## Problem statement:
What are the lines of the listing below, word for word, from the first down to the one that contains "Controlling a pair"?

## Source material:
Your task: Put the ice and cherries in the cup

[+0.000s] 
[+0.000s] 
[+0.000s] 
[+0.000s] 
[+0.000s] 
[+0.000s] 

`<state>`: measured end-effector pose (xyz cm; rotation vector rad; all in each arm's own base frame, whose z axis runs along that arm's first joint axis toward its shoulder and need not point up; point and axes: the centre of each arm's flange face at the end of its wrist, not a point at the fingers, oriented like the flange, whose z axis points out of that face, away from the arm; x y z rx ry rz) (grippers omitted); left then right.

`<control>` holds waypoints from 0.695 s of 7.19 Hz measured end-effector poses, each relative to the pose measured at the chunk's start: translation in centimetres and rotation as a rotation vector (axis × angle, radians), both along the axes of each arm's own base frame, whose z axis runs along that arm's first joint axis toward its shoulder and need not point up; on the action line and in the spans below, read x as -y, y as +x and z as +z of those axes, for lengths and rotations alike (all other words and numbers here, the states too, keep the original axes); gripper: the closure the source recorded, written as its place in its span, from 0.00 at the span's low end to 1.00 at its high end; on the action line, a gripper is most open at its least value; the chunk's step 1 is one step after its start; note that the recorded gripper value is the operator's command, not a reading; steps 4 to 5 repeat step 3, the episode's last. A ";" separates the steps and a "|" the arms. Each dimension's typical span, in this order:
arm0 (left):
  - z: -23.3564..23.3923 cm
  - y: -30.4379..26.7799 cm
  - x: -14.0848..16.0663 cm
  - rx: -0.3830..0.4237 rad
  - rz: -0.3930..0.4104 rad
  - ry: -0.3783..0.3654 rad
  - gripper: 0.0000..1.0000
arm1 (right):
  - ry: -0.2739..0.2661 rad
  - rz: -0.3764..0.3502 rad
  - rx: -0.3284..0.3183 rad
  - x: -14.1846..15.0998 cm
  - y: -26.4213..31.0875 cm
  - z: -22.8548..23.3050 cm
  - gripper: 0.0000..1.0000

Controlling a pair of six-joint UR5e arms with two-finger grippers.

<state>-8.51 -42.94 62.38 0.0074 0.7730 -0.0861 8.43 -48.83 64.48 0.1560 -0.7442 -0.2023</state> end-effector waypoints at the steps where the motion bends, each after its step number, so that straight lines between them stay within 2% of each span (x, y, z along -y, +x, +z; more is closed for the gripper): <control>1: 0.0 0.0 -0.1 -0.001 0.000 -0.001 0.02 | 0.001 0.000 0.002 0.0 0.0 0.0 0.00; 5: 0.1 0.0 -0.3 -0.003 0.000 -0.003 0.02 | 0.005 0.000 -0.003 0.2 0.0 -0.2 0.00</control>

## Expected answer:
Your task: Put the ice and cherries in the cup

[+0.000s] 
[+0.000s] 
[+0.000s] 
[+0.000s] 
[+0.000s] 
[+0.000s] 

`<state>`: measured end-effector pose (xyz cm; rotation vector rad; all in each arm's own base frame, whose z axis runs along that arm's first joint axis toward its shoulder and need not point up; point and axes: the centre of each arm's flange face at the end of its wrist, not a point at the fingers, oriented like the flange, whose z axis points out of that face, away from the arm; x y z rx ry rz) (grippers omitted); left then right.

`<control>` holds waypoints from 0.695 s of 7.19 Hz measured end-effector poses, each relative to the pose measured at the chunk's start: translation in centimetres and rotation as a rotation vector (axis × angle, radians), both along the axes of each arm's own base frame, whose z axis runs along that arm's first joint axis toward its shoulder and need not point up; on the action line and in the spans below, read x as -y, y as +x and z as +z of those axes, for lengths and rotations alike (all other words and numbers here, the states too, keep the original axes); gripper: the closure the source recorded, written as its place in its span, from 0.00 at the span's low end to 1.00 at its high end; on the action line, a gripper is most open at its least value; the chunk's step 1 is one step after its start; note that the recorded gripper value is the operator's command, not a reading; steps 4 to 5 repeat step 3, the episode's last. A ";" separates the steps and a "|" the arms. Each dimension's typical span, in this order:
arm0 (left):
  - z: -23.3564..23.3923 cm
  - y: -30.4379..26.7799 cm
  - x: -14.0848..16.0663 cm
  - rx: -0.3830..0.4237 rad
  - rz: -0.3930..0.4104 rad
  - ry: -0.3783..0.3654 rad
  - gripper: 0.0000..1.0000
arm1 (right):
  - ry: -0.2739..0.2661 rad
  - rz: -0.3764..0.3502 rad
  - rx: -0.3284..0.3183 rad
  - x: -14.1846..15.0998 cm
  - y: -26.4213..31.0875 cm
  - z: -22.8548..23.3050 cm
  - gripper: 0.0000..1.0000

Controlling a pair of six-joint UR5e arms with two-finger grippers.

Nothing else belongs to the answer.